Anyway, thanks guys for giving me all this material for future posts. Next week: nematodes, a misunderstood minority?
I’ve just been shown an electric car that is stylish and quick. Once oil gets too expensive we will choose to use them with electricity generated by nuclear power and renewables. We wil fill up halfway down the motorway no doubt by swapping battery cassettes. Capitalism will not collapse, it will adapt with the help of the state.
But this is business as usual, as we know. A crisis of capitalism is no more likely in the future as it was when we the left were banging on about it in the 80s and 90s.
Can’t say I much agree with any of that, except possibly that capitalism will adapt with the help of the state, which is what it’s always done.
Yeah, maybe we’ll sort out limitless clean energy and maybe we won’t – nobody can tell. Energy is a big problem for sure, but it’s not the only one, and it may be one of the easier ones to resolve.
There have been plenty of crises of capitalism in the past, there’s one now, and I suspect there’ll be more in the future. A ‘crisis’ can be interpreted in different ways. What happens in the future will obviously grow out of what’s happening now, but there’s no such thing as ‘business as usual’ in my book; capitalism or any other social system is not foreordained – it has emerged from specific sets of circumstances, and it will ultimately change into something entirely different. Still, I guess I have to accept that we’re currently living through a tedious period of capitalist triumphalism which is unable to entertain alternatives to its Whiggish view that all preceding human history was mere prelude to the wonders of watching Miley Cyrus on wireless broadband.
In the mean time, if anyone has anything to say about cardinal beetles or harvestmen I’d be delighted…
Cardinal beetles… don’t know any personally. Sorry.
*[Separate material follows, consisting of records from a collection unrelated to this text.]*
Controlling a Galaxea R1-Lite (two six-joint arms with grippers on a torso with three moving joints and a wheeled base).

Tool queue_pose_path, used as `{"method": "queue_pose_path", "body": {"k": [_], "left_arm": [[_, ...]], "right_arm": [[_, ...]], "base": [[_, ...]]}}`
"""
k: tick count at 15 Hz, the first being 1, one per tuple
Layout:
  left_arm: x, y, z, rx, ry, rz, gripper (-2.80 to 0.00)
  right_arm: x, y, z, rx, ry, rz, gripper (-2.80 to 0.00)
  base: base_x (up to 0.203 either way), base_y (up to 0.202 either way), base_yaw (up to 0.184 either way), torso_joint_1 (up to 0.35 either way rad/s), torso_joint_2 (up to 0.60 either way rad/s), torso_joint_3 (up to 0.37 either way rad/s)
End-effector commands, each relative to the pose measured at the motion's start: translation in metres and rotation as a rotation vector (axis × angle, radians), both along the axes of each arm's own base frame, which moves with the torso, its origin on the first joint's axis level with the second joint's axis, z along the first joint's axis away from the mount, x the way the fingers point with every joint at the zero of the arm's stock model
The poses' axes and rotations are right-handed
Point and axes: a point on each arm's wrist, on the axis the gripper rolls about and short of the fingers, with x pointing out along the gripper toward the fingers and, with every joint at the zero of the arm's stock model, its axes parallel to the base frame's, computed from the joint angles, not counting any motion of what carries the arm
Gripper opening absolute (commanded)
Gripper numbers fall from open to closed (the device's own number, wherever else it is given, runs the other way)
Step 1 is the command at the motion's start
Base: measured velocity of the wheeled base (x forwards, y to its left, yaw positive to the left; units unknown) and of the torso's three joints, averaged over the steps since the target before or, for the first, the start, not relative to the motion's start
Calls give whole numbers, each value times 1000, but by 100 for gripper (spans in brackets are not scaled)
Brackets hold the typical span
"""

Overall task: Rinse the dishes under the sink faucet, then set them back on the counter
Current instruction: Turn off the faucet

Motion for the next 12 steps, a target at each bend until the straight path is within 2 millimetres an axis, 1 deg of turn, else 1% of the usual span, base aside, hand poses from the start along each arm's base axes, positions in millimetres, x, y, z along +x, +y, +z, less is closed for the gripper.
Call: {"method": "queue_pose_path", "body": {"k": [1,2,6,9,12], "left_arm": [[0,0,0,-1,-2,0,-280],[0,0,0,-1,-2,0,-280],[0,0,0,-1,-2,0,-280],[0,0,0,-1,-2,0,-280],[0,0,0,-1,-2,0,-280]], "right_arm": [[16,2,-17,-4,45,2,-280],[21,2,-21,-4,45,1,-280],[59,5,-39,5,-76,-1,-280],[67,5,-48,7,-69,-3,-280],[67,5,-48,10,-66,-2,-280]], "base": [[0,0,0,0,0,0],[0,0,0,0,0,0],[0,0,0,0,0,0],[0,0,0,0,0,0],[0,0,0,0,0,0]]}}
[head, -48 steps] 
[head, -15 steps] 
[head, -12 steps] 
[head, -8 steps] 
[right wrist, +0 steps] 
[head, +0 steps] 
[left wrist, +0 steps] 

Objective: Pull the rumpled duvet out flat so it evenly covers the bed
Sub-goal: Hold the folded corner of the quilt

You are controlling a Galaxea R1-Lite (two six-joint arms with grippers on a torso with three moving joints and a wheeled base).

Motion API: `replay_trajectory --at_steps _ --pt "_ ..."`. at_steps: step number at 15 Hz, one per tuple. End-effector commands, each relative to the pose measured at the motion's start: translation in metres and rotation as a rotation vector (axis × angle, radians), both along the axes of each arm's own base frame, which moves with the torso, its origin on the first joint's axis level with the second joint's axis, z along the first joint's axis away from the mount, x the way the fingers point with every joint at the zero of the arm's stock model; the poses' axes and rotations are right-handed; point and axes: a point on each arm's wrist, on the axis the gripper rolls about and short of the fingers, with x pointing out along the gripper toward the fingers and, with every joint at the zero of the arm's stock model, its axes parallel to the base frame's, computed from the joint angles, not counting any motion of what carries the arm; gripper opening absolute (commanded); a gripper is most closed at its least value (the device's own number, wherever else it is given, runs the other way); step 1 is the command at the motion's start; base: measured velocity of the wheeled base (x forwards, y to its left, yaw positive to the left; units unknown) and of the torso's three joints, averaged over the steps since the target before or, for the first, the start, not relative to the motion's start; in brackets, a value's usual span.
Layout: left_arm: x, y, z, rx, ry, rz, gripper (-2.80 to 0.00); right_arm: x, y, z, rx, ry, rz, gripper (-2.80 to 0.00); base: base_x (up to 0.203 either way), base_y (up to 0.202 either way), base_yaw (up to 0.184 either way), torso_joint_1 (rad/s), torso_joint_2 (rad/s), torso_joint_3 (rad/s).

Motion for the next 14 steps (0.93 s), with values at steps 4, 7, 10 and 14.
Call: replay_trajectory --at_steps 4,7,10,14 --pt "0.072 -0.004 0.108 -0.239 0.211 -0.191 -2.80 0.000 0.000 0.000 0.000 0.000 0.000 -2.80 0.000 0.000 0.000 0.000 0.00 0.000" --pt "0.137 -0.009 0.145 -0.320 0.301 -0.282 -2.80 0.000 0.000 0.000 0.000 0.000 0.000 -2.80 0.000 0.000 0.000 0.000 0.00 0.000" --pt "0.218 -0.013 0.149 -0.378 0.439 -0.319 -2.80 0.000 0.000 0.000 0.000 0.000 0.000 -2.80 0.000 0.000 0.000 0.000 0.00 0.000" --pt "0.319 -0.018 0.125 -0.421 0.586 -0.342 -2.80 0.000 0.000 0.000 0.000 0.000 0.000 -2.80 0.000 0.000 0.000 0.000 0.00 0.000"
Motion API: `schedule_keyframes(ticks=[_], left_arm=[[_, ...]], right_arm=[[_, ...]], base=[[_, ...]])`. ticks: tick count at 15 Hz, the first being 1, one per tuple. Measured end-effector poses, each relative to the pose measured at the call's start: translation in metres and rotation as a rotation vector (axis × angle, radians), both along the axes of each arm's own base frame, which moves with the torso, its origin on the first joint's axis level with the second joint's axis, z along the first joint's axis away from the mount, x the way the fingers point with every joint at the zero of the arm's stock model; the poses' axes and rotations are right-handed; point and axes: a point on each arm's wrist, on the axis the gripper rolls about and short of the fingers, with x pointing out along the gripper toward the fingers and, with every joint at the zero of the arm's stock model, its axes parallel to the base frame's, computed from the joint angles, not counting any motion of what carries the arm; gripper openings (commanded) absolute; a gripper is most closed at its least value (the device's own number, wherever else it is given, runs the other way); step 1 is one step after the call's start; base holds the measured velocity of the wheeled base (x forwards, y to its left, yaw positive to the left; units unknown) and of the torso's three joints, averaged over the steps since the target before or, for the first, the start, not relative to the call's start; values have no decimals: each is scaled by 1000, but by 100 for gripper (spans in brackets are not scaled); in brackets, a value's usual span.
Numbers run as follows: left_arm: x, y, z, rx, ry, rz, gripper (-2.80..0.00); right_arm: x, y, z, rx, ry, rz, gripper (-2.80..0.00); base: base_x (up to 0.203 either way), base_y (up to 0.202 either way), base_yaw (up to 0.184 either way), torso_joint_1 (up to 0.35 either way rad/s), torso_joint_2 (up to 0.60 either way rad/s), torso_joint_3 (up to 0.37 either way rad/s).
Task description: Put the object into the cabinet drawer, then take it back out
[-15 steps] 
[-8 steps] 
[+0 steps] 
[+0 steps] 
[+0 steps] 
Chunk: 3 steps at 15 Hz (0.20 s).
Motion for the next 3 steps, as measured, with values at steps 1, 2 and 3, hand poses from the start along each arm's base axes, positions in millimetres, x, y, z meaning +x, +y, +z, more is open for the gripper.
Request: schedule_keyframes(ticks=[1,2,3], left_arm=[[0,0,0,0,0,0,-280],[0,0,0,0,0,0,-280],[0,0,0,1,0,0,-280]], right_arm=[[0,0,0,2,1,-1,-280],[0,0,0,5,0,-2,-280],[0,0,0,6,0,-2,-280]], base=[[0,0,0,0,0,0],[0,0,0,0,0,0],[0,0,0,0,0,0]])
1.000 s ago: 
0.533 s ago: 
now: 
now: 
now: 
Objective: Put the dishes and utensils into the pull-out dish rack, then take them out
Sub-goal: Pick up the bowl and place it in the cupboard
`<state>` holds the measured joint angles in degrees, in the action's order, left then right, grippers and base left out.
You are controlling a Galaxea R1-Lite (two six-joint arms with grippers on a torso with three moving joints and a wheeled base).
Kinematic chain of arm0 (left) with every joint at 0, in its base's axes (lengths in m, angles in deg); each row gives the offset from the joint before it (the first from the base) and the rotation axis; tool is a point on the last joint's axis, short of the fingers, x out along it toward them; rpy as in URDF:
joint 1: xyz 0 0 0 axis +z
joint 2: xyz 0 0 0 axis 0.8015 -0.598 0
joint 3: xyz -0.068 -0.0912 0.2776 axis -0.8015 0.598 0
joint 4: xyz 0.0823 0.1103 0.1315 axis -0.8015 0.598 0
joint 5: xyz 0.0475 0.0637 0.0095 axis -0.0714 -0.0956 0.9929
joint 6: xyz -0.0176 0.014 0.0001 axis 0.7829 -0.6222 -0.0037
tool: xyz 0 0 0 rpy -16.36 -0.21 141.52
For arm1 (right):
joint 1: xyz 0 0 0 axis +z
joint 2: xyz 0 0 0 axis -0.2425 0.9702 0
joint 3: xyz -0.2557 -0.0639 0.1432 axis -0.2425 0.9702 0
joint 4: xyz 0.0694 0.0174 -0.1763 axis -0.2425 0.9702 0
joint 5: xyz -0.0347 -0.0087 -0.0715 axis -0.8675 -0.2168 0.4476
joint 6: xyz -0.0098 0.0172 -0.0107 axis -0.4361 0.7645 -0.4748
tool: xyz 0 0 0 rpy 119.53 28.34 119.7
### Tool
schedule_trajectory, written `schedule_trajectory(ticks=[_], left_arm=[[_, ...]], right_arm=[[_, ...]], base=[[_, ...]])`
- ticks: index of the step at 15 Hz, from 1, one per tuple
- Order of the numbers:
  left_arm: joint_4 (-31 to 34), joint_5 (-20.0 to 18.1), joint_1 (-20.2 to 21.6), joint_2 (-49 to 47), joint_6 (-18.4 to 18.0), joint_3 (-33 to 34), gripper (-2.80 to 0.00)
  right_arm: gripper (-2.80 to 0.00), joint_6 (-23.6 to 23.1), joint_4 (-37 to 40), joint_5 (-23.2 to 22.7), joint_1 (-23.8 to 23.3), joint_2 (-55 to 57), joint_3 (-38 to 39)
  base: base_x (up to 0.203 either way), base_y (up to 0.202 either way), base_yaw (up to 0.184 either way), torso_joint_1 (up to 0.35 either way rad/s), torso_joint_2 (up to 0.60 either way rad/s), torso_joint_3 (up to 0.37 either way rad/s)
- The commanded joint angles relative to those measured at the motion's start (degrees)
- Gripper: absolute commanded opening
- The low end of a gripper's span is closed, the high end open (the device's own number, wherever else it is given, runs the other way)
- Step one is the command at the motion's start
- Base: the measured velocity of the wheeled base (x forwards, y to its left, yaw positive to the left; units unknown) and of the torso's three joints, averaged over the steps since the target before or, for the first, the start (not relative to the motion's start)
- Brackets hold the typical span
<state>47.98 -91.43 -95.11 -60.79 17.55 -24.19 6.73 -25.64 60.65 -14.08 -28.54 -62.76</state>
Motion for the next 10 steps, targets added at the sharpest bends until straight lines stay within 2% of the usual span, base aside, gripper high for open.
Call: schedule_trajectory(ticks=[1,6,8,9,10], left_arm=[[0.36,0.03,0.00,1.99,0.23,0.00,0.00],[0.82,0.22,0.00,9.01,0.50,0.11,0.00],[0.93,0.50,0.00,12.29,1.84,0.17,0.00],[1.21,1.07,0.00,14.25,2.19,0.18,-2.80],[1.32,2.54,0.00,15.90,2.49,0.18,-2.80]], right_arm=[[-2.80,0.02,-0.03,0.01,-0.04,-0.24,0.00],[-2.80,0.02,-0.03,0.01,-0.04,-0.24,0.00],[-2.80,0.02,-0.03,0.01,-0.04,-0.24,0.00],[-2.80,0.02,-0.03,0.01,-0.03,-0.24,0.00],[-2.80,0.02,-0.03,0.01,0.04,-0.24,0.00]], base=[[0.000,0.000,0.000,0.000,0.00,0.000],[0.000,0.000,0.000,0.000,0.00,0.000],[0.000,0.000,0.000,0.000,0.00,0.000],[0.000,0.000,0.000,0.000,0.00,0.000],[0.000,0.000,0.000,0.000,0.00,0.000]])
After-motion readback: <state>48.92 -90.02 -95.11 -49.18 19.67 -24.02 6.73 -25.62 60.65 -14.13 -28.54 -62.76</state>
Here in the States, in baseball, we have a little tournament going on now – shamelessly called the World Series. So all the baseball teams in Cuba, Dominican Republic, Japan, and other baseball hotbeds get to watch and wonder about the name. But I digress. This year the feature event is about to get underway between the St. Louis Cardinals and the Boston Red Sox. The St Louis club famously had a squirrel participate in a playoff game last year. Perhaps some Cardinal Beetles will show up this year. John, Paul, George, or Ringo??
Sorry.
Perhaps to make up for putting you through that, I might pose this question. Have you ever run across the work of Philip McMichael of Cornell? He is publishing some thoughts on corporate land grabs and as I stumbled upon it I thought of you immediately.
I didn’t say it was going to be fun or desirable. But this is why quite a few states are rushing for nuclear power. They are preparing for energy security just not in the way that we would like them to. My point was that both the old left and the new greens are/were warning of cataclysmic collapses that would change everything and I’m saying it really isn’t likely. We short change the public with this stuff.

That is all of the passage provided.